Open coolderli opened 3 months ago
@jerryshao @shaofengshi @xunliu Can you share your thoughts?Thanks. cc @xloya @YxAc @zhoukangcn
Thanks @coolderli to bring this out. I think HCFS API is not Posix compliant API, so using HCFS API with fuse has many limitations. I don't know how well fsspec support Posix, we need to investigate.
The concern from my side is the performance of using python to achieve fuse, using fuse requires lots of context switch (between user space and kernel space) and it will affect the performance a lot. If we use a dynamic language, then the performance will be worse.
Currently, I don't have a better solution, maybe we should investigate more to have a better solution.
Hi Peidian, I don't have much knowledge about FUSE; For the solution2, is that only available for python? Which means, only in Python application, fsspec mounts a remote storage as a local path, and the user can read/write that from Python codes.
Hi Peidian, I don't have much knowledge about FUSE; For the solution2, is that only available for python? Which means, only in Python application, fsspec mounts a remote storage as a local path, and the user can read/write that from Python codes.
@shaofengshi Not exactly. Users need to run a piece of Python code to perform a mount operation first, and then they can use other applications to access it.
Hi Peidian, I don't have much knowledge about FUSE; For the solution2, is that only available for python? Which means, only in Python application, fsspec mounts a remote storage as a local path, and the user can read/write that from Python codes.
@shaofengshi Not exactly. Users need to run a piece of Python code to perform a mount operation first, and then they can use other applications to access it.

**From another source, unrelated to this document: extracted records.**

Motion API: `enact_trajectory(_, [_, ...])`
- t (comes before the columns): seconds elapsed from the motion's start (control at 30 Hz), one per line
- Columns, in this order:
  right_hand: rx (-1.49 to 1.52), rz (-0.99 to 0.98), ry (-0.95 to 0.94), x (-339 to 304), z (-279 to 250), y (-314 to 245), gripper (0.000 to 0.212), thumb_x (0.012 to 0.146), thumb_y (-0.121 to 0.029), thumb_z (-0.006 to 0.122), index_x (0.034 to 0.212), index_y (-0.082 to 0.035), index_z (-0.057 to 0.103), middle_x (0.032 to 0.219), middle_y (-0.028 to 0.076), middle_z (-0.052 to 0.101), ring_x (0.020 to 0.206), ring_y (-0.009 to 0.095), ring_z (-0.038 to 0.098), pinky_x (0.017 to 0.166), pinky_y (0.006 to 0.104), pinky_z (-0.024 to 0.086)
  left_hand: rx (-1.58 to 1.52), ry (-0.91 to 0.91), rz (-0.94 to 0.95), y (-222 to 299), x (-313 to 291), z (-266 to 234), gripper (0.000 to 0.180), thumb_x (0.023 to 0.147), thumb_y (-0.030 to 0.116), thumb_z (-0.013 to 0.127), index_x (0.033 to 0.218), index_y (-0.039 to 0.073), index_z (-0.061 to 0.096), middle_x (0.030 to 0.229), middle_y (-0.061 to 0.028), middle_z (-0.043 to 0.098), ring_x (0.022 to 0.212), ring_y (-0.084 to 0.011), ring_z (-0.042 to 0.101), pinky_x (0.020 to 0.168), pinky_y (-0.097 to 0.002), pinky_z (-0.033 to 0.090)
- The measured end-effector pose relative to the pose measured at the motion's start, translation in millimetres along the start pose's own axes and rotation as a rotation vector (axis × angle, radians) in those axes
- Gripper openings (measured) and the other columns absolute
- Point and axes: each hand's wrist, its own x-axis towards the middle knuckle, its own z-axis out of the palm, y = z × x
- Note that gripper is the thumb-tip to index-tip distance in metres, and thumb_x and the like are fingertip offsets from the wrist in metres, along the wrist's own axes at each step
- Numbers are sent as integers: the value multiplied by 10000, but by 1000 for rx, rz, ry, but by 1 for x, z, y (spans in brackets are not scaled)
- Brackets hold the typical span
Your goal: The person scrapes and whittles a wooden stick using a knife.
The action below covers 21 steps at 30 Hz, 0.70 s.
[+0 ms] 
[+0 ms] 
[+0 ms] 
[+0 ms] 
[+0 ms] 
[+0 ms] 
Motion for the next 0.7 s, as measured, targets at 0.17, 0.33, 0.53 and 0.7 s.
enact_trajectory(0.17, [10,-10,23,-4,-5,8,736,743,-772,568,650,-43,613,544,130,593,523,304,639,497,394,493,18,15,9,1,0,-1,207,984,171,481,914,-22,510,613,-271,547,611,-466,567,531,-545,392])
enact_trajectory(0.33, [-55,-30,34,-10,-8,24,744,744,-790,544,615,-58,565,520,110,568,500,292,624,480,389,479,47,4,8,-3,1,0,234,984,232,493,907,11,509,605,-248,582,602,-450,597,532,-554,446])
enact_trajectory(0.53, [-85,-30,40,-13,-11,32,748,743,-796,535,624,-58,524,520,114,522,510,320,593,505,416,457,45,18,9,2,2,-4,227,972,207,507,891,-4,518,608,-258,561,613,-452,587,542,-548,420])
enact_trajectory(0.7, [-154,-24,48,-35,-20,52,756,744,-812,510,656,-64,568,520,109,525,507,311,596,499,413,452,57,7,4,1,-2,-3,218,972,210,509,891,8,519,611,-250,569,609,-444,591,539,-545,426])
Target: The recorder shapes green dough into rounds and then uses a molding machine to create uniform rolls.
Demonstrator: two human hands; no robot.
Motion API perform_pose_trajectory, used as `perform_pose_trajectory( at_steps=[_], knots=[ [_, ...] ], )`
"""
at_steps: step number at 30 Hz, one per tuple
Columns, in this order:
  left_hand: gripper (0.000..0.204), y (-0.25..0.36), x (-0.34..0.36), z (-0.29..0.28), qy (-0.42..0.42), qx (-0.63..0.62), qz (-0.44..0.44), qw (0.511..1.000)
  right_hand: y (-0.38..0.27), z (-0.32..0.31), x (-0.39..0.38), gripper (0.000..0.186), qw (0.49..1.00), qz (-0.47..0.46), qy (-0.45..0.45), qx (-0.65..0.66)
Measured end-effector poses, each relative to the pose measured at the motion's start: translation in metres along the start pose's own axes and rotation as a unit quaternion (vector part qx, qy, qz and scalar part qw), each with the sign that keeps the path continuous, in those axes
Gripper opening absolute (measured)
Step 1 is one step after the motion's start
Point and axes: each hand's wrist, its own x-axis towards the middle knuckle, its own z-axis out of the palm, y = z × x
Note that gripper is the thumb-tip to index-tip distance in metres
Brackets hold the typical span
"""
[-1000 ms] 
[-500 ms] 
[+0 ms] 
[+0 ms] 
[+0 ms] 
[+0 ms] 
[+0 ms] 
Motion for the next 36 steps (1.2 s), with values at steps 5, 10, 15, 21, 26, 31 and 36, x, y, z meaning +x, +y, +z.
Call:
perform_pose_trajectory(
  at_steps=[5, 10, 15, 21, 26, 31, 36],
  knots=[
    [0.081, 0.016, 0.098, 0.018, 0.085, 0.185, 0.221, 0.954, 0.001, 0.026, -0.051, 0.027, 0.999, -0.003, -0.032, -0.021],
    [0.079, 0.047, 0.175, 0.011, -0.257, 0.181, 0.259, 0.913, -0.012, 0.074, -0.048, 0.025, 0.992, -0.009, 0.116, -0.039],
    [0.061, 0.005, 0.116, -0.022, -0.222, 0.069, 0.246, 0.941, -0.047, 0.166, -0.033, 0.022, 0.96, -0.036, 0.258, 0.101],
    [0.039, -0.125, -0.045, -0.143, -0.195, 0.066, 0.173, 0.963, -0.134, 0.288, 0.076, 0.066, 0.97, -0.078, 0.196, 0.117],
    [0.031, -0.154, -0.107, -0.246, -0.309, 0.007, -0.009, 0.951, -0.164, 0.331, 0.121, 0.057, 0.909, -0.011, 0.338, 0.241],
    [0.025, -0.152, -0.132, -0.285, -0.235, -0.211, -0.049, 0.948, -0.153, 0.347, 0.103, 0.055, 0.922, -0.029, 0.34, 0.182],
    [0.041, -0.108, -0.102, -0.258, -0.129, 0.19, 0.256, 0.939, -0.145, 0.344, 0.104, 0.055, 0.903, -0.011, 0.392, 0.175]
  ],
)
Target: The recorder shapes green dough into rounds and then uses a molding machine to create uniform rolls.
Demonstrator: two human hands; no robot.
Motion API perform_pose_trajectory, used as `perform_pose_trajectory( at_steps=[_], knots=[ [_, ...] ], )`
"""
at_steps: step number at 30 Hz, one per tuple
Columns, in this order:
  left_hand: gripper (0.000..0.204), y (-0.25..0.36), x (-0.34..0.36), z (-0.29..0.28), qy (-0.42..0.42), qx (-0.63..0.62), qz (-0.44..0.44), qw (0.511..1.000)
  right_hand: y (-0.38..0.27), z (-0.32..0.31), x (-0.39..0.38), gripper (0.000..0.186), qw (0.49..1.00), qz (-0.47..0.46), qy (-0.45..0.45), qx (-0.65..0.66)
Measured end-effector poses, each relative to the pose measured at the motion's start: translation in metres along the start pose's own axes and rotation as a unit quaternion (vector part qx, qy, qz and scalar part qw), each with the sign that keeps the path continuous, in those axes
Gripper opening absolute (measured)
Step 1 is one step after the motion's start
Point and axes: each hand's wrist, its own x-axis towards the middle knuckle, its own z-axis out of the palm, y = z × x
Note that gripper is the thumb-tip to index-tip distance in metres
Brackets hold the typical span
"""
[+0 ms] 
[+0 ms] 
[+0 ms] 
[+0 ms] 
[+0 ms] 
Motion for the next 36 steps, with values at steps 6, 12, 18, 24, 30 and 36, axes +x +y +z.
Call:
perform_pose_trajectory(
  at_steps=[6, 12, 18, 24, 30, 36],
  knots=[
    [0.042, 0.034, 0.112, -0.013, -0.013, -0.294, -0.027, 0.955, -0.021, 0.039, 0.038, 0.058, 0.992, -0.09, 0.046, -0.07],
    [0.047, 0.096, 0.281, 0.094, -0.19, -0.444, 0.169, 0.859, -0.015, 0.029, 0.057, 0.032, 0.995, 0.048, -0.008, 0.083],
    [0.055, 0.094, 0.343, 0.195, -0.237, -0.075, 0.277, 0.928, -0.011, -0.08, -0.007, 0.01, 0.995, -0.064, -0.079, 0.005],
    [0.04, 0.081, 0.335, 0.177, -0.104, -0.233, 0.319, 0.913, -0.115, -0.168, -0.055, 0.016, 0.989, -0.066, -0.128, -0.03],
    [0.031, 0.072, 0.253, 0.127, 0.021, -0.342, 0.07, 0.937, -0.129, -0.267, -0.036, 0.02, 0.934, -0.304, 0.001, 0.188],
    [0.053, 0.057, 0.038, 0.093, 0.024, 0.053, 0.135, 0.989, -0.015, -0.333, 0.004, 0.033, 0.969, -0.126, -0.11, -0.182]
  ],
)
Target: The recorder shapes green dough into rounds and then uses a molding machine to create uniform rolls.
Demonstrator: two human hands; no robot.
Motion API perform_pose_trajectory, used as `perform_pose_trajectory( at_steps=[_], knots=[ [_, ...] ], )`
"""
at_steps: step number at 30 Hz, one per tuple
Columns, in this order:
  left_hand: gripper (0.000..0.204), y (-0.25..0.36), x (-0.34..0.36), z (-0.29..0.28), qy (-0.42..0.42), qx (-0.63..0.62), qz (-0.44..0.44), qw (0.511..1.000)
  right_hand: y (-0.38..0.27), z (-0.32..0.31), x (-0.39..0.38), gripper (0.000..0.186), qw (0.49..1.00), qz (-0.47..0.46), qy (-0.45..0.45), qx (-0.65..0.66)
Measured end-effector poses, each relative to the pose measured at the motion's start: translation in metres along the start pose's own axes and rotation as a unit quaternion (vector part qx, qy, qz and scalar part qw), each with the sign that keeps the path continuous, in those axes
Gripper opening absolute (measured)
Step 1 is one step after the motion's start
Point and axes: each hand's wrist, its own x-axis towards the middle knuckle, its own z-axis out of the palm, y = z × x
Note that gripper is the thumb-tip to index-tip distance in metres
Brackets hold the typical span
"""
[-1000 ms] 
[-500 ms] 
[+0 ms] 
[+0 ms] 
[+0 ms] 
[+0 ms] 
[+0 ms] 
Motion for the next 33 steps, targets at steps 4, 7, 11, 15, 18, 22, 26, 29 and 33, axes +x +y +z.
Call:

Got it; thanks Peidian's input; Not sure how compatible and stable it is, such as OS support, Python versions etc. If that is not very good, we may not be able to persuade a large group of user to use it, this is my concern.
Hi @coolderli I heard that you encountered some issues with fsspec
. I’d like to understand the details. Could you help list the specific problems?
Hi @coolderli I heard that you encountered some issues with
fsspec
. I’d like to understand the details. Could you help list the specific problems?
The first issue is from fusepy. It's about TypeError, meaning datetime can't be converted to an int. I have fixed it.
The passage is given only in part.